Documented in dust dust.default dust.grouped_df dust.list

#' @name dust
#' @export dust
#' 
#' @title Dust Table Construction
#' @description Dust tables consist of four primary components that are 
#'   built together to create a full table.  Namely, the \code{head}, the 
#'   \code{body}, the \code{interfoot}, and the \code{foot}.  Dust tables 
#'   also contain a table-wide attributes \code{border_collapse} and 
#'   \code{longtable} as well as a \code{print_method} element.
#'   
#' @param object An object that has a \code{tidy} method in \code{broom}
#' @param tidy_df When \code{object} is an object that inherits the 
#'   \code{data.frame} class, the default behavior is to assume that the 
#'   object itself is the basis of the table.  If the summarized table is 
#'   desired, set to \code{TRUE}.
#' @param keep_rownames When \code{tidy_df} is \code{FALSE}, setting 
#'   \code{keep_rownames} binds the row names to the data frame as the first
#'   column, allowing them to be preserved in the tabulated output.  This 
#'   is only to data frame like objects, as the \code{broom::tidy.matrix} method 
#'   performs this already.
#' @param glance_foot Arrange the glance statistics for the \code{foot} of the
#'   table. (Not scheduled for implementation until version 0.4.0)
#' @param glance_stats A character vector giving the names of the glance statistics
#'   to put in the output.  When \code{NULL}, the default, all of the available 
#'   statistics are retrieved.  In addition to controlling which statistics are 
#'   printed, this also controls the order in which they are printed.
#' @param col_pairs An integer indicating the number of column-pairings for the 
#'   glance output.  This must be less than half the total number of columns,
#'   as each column-pairing includes a statistic name and value. See the full
#'   documentation for the unexported function \code{\link{glance_foot}}.
#' @param byrow A logical, defaulting to \code{FALSE}, that indicates if the 
#'   requested statistics are placed with priority to rows or columns.  
#'   See the full documentation for the unexported function \code{\link{glance_foot}}.
#' @param descriptors A character vector indicating the descriptors to
#'   be used in the table.  Acceptable inputs are \code{"term"}, 
#'   \code{"term_plain"}, \code{"label"}, \code{"level"}, and 
#'   \code{"level_detail"}.  These may be used in any combination and
#'   any order, with the descriptors appearing in the table from left
#'   to right in the order given.  The default, \code{"term"}, returns
#'   only the term descriptor and is identical to the output provided
#'   by \code{broom::tidy} methods.  See Details for a full explanation
#'   of each option and the Examples for sample output.
#'   See the full documentation for the unexported function \code{\link{tidy_levels_labels}}.
#' @param numeric_level A character string that determines which descriptor
#'   is used for numeric variables in the \code{"level_detail"} descriptor
#'   when a numeric has an interaction with a factor.  Acceptable inputs
#'   are \code{"term"}, \code{"term_plain"}, and \code{"label"}.
#'   See the full documentation for the unexported function \code{\link{tidy_levels_labels}}.
#' @param caption A character string giving the caption for the table.

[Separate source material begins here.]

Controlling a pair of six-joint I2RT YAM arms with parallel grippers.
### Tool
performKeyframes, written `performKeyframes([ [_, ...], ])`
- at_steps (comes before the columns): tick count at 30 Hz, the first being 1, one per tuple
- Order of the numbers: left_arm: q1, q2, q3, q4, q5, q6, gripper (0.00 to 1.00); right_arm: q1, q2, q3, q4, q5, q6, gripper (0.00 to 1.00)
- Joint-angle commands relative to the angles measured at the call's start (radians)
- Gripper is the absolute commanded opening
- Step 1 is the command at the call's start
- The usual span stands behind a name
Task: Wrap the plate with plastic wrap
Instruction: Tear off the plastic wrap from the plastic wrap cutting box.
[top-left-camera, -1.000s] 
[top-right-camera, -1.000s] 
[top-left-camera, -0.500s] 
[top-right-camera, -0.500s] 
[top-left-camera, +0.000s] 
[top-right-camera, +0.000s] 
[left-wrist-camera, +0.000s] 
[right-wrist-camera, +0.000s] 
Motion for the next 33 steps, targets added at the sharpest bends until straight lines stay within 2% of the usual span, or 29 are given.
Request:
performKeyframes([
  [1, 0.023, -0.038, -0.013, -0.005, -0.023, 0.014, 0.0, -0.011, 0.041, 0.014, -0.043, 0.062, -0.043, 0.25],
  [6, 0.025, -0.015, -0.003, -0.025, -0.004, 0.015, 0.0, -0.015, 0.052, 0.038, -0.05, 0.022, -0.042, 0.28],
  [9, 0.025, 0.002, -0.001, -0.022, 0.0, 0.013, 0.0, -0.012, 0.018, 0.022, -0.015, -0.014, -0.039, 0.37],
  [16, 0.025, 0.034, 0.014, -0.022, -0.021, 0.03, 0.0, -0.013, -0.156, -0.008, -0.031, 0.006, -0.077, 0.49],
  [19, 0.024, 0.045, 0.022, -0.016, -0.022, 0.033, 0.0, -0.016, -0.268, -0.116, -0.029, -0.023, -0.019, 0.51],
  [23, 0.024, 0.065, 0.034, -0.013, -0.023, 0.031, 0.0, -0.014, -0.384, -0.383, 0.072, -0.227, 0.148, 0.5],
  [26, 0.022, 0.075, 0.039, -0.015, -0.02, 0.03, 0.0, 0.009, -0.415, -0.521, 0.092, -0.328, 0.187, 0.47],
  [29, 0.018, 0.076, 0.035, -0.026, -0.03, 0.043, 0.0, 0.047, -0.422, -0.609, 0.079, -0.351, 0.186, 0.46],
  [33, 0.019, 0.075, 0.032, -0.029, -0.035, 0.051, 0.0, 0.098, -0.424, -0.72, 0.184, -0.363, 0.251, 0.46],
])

#' @param caption_number \code{logical(1)}. Should the table caption be prefixed 
#'   with the table number?
#' @param float A logical used only in LaTeX output.  When \code{TRUE}, the table is 
#'   set within a \code{table} environment.  The default is \code{TRUE}, as with 
#'   \code{xtable}.
#' @param longtable Allows the user to print a table in multiple sections.  
#'     This is useful when 
#'     a table has more rows than will fit on a printed page.  Acceptable inputs are \code{FALSE},
#'     indicating that only one table is printed (default); \code{TRUE} that the table should be 
#'     split into multiple tables with the default number of rows per table (see "Longtable"); or a 
#'     positive integer indicating how many rows per table to include. All other values are 
#'     interpreted as \code{FALSE}.  In LaTeX output, remember that after each section, a page 
#'     break is forced. This setting may also be set from \code{sprinkle}. 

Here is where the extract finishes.